Seus colegas de bar não aguentaram, explodiram numa sonora gargalhada. O jovem professor perdeu o controle. Começou a dar uma bronca no rapaz dizendo que a aula era séria, não era palhaçada. O aluno se defendia, dizendo que ele estava somente com uma dúvida. Seus colegas, por sua vez, achavam aquilo tudo muito engraçado e continuavam a rir. O professor ia ficando mais e mais nervoso, vendo sua bela história ser motivo de chacota. Enfurecido, passa a condenar o grupo que estava rindo e, por fim, expulsa cerca de dez alunos.
É óbvio que ele estava errado. Ainda haveria de aprender a ter algum humor. E, principalmente, a admitir o que ele não sabia.

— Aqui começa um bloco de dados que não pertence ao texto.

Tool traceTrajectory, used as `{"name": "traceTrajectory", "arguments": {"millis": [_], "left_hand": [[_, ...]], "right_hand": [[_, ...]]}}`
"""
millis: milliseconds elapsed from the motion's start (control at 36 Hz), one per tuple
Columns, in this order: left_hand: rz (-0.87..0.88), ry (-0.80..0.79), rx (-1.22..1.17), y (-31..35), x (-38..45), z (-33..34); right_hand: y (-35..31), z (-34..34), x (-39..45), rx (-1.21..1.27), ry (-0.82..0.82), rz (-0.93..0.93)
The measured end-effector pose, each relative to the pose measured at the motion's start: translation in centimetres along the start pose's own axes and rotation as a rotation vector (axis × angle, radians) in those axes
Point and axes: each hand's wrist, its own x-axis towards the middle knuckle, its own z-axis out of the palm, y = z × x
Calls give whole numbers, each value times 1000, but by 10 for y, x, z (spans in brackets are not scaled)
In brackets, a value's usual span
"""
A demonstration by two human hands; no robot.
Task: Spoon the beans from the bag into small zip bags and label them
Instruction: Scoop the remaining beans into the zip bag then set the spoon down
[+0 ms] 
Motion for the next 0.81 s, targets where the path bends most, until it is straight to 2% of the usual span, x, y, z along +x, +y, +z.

De fato, nem à época, nem depois, tive alguma notícia dos carecas espartanos. Poderia ter dito, tão simplesmente: ótima pergunta, eu não havia pensado nisso. A fonte que temos é unicamente Heródoto e ele nada diz a respeito. E pronto.

O fato mais incrível dessa história, todavia, não é, na verdade, a falta de controle e o autoritarismo de um jovem professor. Pois expulsar alunos é negar-se ao diálogo, é negar a própria missão do professor. Felizmente, os alunos em questão superaram o episódio e tornaram-se professores, creio que melhores do que o jovem professor que os expulsou, por terem aprendido uma lição essencial, mesmo que pelo mau exemplo.

O mais surpreendente, todavia, é o total apagamento desta história da minha lembrança. Logo eu que lembro tanto de histórias da sala de aula.

Riobaldo, contando ao doutor da cidade a sua vida, tentando encontrar um significado para a perda do seu grande amor, adverte:

“Contar é muito, muito dificultoso. Não pelos anos que se já passaram. Mas pela astúcia que têm certas coisas passadas – de fazer balancê, de se remexerem dos lugares.”

Hoje em dia, quase trinta anos depois e com tão poucos cabelos que dificilmente poderia ser um espartano, fico pensando em quantos erros cometi em sala de aula. Quantos alunos e alunas devo ter, de alguma forma, machucado, eventualmente traumatizado? Quantos episódios ruins minha memória apagou?

A única coisa que posso fazer agora é pedir desculpas, humildemente. Começando por Sydenham Lourenço, que me recontou essa história muitos anos depois, pedindo desculpas também ao aluno que hoje deve estar totalmente careca e à brava turma que desafiou a ditadura do jovem professor com a arma mais contundente já inventada: o bom humor.